Correlation between the EEG slowing in REM sleep and the EEG slowing in morning and evening wakefulness (A) Statistical maps of the Pearson's r correlation coefficients between the EEG slowing index during REM sleep at one representative occipital site (O1) and the EEG slowing during evening (PM, first column) and morning (AM, second column) wakefulness in AD (first row), MCI (second row) and HC (third row) groups. Maps are scaled between minimal and maximal r-values across the conditions and groups. White dots represent significant correlations, according to the FDR correction (p ≤ 0.0054). See also Table S6. (B) Topographic maps of the angular coefficients (β, first row) and R² (second row) of the linear regression fits computed on the (z-transformed) correlation coefficients in the three groups (for graphic purposes only) for the evening (first column) and morning (second column) resting state conditions. Maps are scaled between minimal and maximal values across the conditions.

Figure 6

Correlation between the main EEG alterations in AD and MCI and cognitive impairment Statistical maps of the (two-sided) Pearson's r correlation coefficients between the main EEG alterations during sleep (i.e. NREM sleep sigma power and EEG slowing during REM, first row) and wakefulness (evening end morning EEG slowing, second row) and the MMSE scores. The maps are scaled according to the minimal and maximal r-values across the conditions.

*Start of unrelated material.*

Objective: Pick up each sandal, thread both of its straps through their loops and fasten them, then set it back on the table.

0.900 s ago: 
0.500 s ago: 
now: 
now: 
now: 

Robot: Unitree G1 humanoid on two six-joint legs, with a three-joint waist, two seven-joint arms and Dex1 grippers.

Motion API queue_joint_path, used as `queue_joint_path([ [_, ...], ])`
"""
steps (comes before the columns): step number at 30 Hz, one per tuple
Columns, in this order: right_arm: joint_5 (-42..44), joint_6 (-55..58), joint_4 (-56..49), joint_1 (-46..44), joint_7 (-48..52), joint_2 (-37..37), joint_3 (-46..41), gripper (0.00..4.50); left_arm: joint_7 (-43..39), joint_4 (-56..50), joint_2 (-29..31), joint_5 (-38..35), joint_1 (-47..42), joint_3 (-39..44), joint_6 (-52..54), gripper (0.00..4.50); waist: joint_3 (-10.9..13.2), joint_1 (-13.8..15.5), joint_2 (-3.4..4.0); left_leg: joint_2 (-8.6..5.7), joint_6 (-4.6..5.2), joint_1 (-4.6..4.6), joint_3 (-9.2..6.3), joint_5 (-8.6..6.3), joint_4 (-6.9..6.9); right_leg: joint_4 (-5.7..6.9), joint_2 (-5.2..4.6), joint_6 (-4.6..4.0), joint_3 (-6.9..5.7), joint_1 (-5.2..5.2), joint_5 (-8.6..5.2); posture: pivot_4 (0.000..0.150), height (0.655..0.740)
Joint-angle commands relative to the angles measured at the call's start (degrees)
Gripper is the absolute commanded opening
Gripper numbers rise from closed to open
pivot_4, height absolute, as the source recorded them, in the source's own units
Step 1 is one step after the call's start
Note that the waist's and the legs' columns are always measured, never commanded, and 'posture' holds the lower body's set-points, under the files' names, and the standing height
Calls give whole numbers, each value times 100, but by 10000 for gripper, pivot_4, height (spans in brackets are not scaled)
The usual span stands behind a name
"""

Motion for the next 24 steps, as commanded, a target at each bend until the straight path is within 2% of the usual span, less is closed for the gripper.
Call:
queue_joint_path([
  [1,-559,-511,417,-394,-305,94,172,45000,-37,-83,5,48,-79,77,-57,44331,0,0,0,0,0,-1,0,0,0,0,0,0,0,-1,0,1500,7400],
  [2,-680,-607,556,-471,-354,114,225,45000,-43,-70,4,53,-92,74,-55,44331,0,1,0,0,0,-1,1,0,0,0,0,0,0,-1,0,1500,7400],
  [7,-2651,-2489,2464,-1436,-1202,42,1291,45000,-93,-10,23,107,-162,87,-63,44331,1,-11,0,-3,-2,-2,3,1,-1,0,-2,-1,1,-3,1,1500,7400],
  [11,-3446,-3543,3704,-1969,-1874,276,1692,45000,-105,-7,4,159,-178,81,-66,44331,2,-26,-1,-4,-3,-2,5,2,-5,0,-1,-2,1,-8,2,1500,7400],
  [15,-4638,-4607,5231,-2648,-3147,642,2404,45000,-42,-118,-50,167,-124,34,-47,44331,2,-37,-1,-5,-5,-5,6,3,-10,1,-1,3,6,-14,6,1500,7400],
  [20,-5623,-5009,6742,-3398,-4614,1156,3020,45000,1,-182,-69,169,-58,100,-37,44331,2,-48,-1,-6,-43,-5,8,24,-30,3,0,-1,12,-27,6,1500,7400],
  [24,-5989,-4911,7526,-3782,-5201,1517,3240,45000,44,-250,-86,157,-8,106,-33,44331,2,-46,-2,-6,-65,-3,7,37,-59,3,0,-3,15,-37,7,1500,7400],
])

White dots represent significant correlations, according the FDR correction (p ≤ 0.0054). See also Table S7.

Figure 7

Summary of the topographic and frequency-specific EEG features of cortical activity during wakefulness and sleep in MCI and AD Topography of the frequency-specific significant differences in cortical activity in MCI and AD as compared to HC (one-way ANOVAs, p ≤ 0.0102) during evening wakefulness, NREM and REM sleep, and morning wakefulness (upper). The direction of the difference in the pairwise comparisons is given by the red and blue arrows representing significant increased and decreased cortical activity (two-tails unpaired t-tests, p ≤ 0.05) in MCI and AD compared to HC and in AD compared to MCI, respectively. The gradual disappearance of the changes in delta power between pre-sleep and post-sleep wakefulness EEG from HC to AD condition (bottom) is also shown. The maps represent AM log₁₀(Delta power) – PM log₁₀(Delta power) differences for HC, MCI, and AD groups. The negative values of the blue scale indicates that delta power decreases after sleep. The scatterplots show the linear correlation among this delta power change at a frontal representative site (F4) and the high-frequency activity during NREM and REM sleep at a posterior representative site (O1) in the AD group. F4 and O1 derivations were respectively chosen as representative for delta power changes in waking EEG and posterior beta power activity during sleep since they showed the highest correlation in the analysis reported in Figure 3C.